▶ _Exercise goal_:
Take the listing below and print exactly the lines starting at the line containing "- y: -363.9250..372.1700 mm" and ending at the line containing "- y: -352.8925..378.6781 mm", both ends included, and no others.

▶ _Excerpted records_:
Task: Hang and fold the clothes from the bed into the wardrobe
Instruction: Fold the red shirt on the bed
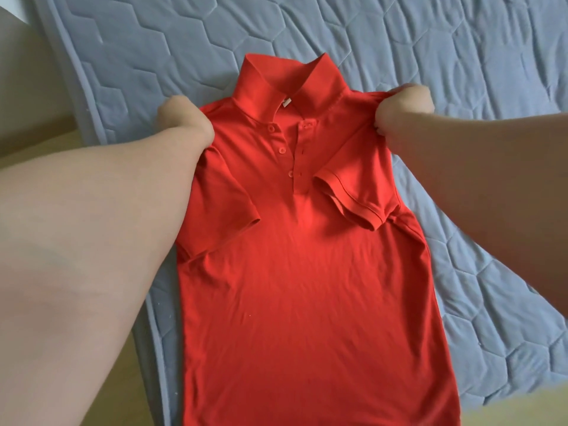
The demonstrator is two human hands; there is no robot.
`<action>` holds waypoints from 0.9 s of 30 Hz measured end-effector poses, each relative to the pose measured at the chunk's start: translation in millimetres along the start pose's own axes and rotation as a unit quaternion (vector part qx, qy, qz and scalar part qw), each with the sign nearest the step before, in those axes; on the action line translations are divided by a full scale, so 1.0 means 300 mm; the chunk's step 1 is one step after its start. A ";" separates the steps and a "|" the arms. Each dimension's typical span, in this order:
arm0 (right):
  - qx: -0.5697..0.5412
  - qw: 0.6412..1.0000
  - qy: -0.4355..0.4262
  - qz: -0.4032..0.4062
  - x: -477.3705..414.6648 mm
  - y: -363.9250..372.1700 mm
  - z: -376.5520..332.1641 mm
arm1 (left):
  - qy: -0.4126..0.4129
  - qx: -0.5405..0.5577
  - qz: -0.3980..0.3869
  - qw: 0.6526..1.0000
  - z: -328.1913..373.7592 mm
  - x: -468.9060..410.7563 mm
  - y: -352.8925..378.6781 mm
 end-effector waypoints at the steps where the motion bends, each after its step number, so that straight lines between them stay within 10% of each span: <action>1: -0.004 1.000 0.000 0.008 -0.011 -0.003 0.001 | 0.010 0.005 -0.013 1.000 0.007 -0.001 0.005; 17: 0.020 0.990 -0.141 0.012 0.328 -0.146 0.128 | 0.204 0.214 0.070 0.953 -0.152 0.413 -0.024; 20: -0.068 0.995 -0.066 0.023 0.418 -0.193 0.288 | 0.083 0.397 -0.015 0.914 -0.280 0.527 0.054; 24: -0.156 0.984 0.075 0.038 0.540 -0.190 0.522 | -0.165 0.587 -0.144 0.779 -0.432 0.707 0.253; 27: -0.168 0.979 0.108 0.045 0.630 -0.158 0.637 | -0.212 0.584 -0.153 0.768 -0.498 0.818 0.344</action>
Point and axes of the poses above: each hand's wrist, its own x-axis away from the middle knuckle, its own y-axis out of the palm, z = x × y, the point moved 8 cm from there along -x, towards the middle knuckle, and after that the axes turned 7 degrees about -z, right-handed, at the moved point
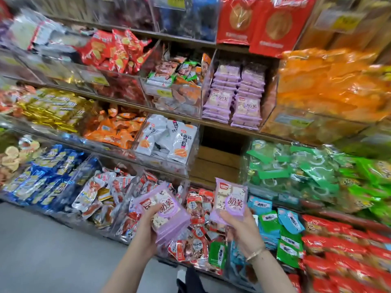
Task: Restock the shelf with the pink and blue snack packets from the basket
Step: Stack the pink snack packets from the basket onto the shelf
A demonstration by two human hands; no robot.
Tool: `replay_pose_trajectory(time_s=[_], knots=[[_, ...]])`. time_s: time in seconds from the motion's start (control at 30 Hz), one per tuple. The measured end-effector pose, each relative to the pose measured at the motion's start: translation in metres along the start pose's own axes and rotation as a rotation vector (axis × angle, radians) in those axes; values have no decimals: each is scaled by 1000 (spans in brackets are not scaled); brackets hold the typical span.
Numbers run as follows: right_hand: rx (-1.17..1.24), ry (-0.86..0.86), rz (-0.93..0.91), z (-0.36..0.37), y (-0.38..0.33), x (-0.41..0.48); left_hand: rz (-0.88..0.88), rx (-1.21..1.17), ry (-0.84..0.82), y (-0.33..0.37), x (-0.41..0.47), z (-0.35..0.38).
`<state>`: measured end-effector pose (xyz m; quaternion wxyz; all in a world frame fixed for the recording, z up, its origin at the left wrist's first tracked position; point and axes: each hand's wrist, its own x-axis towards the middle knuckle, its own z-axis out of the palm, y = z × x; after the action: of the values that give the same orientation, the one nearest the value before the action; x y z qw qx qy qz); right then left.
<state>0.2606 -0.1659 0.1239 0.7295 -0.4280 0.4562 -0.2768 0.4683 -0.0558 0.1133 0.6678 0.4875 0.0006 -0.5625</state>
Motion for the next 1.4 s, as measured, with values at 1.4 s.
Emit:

▶ _Exercise result_:
  - y: -363.9250..372.1700 mm
  - z: -376.5520..332.1641 mm
arm1 (left):
  - qy: -0.4126..0.4129
  - qx: -0.5405..0.5577
  - qz: -0.3980..0.3869
  - qw: 0.6526..1.0000
  - z: -328.1913..373.7592 mm
  - x: -468.9060..410.7563 mm
  - y: -352.8925..378.6781 mm

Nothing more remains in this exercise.